**WHAT THE TASK REQUIRES:** In duplicating the lines below, keep every word unchanged and drop the pictures.

+ + + +

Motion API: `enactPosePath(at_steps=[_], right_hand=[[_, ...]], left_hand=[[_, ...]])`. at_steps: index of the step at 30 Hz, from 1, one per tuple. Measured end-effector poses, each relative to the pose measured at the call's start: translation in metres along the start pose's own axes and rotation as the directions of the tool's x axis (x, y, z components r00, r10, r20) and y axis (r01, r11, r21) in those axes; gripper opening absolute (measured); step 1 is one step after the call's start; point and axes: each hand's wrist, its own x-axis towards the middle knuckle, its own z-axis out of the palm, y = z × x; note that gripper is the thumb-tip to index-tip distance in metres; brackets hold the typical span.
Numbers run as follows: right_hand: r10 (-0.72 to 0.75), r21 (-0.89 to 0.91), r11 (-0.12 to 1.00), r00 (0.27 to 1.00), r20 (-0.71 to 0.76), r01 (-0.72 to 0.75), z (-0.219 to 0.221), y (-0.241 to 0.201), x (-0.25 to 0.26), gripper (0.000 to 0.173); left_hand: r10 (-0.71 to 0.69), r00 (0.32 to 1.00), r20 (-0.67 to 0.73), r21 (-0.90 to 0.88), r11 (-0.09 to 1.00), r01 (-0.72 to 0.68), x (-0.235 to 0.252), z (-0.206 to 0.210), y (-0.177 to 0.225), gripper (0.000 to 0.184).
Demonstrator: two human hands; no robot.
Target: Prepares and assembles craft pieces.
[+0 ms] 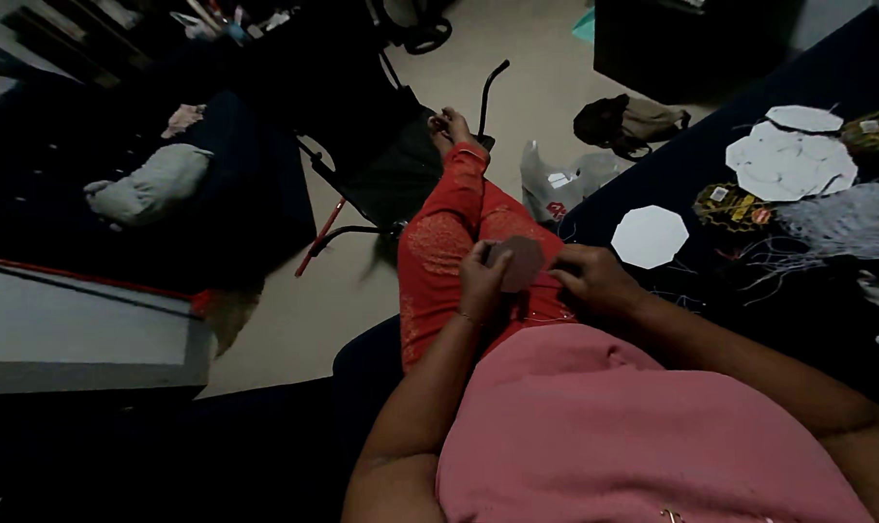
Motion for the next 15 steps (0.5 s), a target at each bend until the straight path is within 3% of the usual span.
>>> enactPosePath(at_steps=[2, 5, 15], right_hand=[[-0.081, 0.059, 0.994, 0.979, -0.185, 0.094, 0.0, -0.003, 0.002, 0.012], [-0.126, 0.13, 0.977, 0.944, -0.305, 0.172, 0.001, -0.009, 0.005, 0.012], [-0.113, 0.228, 0.954, 0.939, -0.324, 0.194, 0.012, -0.014, 0.005, 0.022]], left_hand=[[0.031, 0.999, 0.043, 0.016, 0.999, -0.032, -0.003, 0.007, 0.004, 0.022], [0.057, 0.995, 0.08, 0.012, 0.998, -0.058, -0.007, 0.015, 0.007, 0.023], [0.117, 0.989, 0.09, -0.008, 0.993, -0.116, -0.011, 0.02, 0.011, 0.032]])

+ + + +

**RESPONSE TO THE EXERCISE:**
Motion API: `enactPosePath(at_steps=[_], right_hand=[[_, ...]], left_hand=[[_, ...]])`. at_steps: index of the step at 30 Hz, from 1, one per tuple. Measured end-effector poses, each relative to the pose measured at the call's start: translation in metres along the start pose's own axes and rotation as the directions of the tool's x axis (x, y, z components r00, r10, r20) and y axis (r01, r11, r21) in those axes; gripper opening absolute (measured); step 1 is one step after the call's start; point and axes: each hand's wrist, its own x-axis towards the middle knuckle, its own z-axis out of the palm, y = z × x; note that gripper is the thumb-tip to index-tip distance in metres; brackets hold the typical span.
Numbers run as follows: right_hand: r10 (-0.72 to 0.75), r21 (-0.89 to 0.91), r11 (-0.12 to 1.00), r00 (0.27 to 1.00), r20 (-0.71 to 0.76), r01 (-0.72 to 0.75), z (-0.219 to 0.221), y (-0.241 to 0.201), x (-0.25 to 0.26), gripper (0.000 to 0.173); left_hand: r10 (-0.71 to 0.69), r00 (0.32 to 1.00), r20 (-0.67 to 0.73), r21 (-0.90 to 0.88), r11 (-0.09 to 1.00), r01 (-0.72 to 0.68), x (-0.235 to 0.252), z (-0.206 to 0.210), y (-0.177 to 0.225), gripper (0.000 to 0.184).
Demonstrator: two human hands; no robot.
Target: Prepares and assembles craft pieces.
[+0 ms] 
Motion for the next 15 steps (0.5 s), a target at each bend until the straight path is within 3% of the usual span.
>>> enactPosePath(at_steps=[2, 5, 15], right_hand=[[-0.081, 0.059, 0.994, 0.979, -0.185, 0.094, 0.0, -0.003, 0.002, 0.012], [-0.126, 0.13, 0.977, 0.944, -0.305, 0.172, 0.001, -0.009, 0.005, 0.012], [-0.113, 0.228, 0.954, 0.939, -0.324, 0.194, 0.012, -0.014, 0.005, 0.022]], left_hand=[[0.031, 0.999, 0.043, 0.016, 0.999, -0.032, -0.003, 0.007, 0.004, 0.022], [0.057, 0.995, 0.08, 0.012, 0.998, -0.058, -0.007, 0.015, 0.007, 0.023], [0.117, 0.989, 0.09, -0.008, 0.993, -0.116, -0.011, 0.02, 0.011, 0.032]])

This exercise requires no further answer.